» **Source records**:

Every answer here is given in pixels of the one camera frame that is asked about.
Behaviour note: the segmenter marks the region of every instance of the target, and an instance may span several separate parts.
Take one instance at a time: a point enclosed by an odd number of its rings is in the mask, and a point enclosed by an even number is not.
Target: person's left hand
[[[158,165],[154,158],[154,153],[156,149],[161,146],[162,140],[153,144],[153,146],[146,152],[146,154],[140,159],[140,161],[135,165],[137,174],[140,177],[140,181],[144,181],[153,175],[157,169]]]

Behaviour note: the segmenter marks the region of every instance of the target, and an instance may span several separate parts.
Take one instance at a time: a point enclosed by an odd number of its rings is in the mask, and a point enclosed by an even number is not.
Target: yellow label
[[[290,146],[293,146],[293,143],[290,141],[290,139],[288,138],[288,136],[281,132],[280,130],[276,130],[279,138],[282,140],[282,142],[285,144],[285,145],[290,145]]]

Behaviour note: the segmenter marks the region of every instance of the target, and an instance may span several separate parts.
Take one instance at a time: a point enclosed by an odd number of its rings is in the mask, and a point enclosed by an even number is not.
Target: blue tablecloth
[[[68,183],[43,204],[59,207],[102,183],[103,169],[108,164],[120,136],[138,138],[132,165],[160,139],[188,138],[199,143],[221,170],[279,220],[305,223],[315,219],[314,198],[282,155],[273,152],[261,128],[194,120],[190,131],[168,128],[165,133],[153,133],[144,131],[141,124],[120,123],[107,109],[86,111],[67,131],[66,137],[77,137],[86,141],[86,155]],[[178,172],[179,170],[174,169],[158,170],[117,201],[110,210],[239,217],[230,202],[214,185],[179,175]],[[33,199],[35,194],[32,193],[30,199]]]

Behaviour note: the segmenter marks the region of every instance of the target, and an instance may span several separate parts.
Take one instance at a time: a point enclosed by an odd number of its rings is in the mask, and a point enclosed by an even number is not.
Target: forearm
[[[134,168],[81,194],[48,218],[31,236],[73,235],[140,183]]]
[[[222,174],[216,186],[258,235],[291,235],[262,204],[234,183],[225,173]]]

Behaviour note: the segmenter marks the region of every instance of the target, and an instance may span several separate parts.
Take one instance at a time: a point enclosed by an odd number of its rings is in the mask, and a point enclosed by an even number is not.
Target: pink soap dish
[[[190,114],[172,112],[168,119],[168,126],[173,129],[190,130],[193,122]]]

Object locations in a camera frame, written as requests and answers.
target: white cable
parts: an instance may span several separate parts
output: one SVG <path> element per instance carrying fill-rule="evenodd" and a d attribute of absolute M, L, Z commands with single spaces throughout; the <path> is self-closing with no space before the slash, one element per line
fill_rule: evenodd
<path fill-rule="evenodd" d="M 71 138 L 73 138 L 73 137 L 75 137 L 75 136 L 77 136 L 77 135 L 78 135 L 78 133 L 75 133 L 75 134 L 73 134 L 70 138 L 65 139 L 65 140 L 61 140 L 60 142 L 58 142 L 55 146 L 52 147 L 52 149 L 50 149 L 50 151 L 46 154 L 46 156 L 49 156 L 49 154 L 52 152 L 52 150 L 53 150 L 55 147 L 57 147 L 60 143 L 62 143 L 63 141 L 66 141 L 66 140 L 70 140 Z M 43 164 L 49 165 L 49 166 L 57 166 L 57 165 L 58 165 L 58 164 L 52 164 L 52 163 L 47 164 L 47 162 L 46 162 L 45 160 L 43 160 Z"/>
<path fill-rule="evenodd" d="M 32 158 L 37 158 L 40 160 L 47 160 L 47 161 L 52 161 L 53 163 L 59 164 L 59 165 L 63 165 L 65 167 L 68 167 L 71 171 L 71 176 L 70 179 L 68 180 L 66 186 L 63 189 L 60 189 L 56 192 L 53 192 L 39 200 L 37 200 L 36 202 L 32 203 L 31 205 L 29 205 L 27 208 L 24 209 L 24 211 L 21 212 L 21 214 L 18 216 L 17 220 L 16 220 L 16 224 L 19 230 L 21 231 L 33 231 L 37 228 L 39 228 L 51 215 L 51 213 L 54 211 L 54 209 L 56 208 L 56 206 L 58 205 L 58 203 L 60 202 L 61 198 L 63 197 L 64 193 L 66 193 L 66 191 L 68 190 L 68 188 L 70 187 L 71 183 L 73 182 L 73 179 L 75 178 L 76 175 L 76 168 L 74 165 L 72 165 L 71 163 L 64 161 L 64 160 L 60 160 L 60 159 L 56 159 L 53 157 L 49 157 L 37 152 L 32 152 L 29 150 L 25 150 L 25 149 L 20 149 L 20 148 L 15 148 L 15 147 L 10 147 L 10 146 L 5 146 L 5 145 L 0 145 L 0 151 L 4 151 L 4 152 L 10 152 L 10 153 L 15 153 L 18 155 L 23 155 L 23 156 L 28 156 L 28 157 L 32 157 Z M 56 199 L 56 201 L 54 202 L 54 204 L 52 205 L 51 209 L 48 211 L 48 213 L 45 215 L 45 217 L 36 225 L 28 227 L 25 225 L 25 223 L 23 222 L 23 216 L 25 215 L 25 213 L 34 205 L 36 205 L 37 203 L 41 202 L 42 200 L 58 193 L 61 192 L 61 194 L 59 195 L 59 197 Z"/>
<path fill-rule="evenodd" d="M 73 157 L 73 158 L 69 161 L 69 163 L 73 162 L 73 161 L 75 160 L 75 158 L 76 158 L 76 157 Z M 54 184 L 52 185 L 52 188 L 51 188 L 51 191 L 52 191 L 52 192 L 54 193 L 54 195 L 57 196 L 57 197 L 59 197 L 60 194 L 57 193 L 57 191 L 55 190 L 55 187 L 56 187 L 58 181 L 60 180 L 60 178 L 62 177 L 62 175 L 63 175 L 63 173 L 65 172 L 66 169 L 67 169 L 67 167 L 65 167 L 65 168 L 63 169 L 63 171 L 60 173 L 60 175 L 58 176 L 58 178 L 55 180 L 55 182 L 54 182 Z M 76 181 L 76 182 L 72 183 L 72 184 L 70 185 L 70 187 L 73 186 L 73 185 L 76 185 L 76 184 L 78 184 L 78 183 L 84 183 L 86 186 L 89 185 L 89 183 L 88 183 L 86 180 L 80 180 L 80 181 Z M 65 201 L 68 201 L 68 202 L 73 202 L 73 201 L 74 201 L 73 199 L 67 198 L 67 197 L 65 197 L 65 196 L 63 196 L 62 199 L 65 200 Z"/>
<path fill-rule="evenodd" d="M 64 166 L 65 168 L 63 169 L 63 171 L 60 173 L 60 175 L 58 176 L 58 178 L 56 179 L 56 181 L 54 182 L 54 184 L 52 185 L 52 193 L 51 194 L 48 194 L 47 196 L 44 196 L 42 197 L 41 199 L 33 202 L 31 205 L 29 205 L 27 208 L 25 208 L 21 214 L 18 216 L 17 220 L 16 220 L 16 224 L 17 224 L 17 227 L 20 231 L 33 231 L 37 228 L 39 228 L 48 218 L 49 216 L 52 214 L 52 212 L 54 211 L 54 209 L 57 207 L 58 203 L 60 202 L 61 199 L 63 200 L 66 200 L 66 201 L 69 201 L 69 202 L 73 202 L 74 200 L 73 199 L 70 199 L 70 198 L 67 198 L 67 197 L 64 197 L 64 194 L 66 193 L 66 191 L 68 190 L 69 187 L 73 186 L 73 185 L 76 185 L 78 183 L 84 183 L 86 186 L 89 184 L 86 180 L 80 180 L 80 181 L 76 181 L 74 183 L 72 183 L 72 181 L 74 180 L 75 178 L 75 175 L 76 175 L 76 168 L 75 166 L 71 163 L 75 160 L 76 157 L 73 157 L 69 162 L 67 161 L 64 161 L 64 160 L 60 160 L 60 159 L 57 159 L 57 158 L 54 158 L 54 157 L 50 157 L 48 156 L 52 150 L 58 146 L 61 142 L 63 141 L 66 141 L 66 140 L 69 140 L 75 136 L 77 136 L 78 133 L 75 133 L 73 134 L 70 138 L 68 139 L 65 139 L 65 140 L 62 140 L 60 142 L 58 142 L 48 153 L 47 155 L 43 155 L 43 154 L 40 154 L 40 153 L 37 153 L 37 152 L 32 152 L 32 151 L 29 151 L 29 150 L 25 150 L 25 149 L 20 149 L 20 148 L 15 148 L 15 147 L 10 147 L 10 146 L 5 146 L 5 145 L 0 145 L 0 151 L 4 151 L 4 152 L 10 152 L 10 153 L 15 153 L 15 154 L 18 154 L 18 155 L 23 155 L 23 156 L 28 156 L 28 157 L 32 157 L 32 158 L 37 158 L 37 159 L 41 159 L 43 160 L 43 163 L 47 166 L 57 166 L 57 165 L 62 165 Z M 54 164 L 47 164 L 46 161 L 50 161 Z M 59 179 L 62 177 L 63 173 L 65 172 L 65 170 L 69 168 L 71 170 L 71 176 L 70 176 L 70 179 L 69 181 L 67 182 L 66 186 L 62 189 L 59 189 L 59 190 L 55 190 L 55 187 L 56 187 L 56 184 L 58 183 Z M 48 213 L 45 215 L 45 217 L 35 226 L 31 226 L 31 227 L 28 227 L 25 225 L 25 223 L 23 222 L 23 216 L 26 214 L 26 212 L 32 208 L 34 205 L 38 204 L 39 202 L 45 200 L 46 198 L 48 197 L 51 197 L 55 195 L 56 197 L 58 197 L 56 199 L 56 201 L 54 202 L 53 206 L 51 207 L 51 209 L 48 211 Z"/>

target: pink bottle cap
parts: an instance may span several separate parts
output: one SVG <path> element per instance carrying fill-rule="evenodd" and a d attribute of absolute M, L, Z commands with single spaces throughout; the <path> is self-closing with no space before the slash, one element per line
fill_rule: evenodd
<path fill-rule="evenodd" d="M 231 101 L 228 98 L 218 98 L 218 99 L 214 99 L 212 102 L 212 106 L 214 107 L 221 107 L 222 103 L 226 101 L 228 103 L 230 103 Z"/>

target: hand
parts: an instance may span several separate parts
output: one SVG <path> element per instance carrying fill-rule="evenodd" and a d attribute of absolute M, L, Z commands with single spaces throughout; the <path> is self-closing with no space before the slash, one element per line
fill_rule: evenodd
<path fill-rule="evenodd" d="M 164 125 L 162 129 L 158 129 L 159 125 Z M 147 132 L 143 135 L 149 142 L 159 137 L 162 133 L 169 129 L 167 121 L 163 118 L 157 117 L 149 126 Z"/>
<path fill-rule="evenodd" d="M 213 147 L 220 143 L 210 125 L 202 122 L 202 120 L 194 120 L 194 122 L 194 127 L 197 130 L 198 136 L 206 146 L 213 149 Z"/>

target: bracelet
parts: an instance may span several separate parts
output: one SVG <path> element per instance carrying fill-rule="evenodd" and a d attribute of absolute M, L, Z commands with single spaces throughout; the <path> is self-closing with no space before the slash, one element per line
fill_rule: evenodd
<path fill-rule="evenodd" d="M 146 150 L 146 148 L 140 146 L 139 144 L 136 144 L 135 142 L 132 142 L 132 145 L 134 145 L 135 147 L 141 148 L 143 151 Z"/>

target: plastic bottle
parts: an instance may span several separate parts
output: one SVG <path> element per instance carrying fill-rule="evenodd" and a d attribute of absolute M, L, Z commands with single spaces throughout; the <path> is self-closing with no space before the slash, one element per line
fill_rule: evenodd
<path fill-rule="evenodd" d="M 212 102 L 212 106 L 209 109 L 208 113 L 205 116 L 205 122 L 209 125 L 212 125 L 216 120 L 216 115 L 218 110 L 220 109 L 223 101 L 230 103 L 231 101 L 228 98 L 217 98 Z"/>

» **Your objective**: A line qualifies when it holds the word "camera"; report all qualifying lines from the records above.

» **Expected answer**:
Every answer here is given in pixels of the one camera frame that is asked about.
Object locations in a camera frame, written as requests and answers.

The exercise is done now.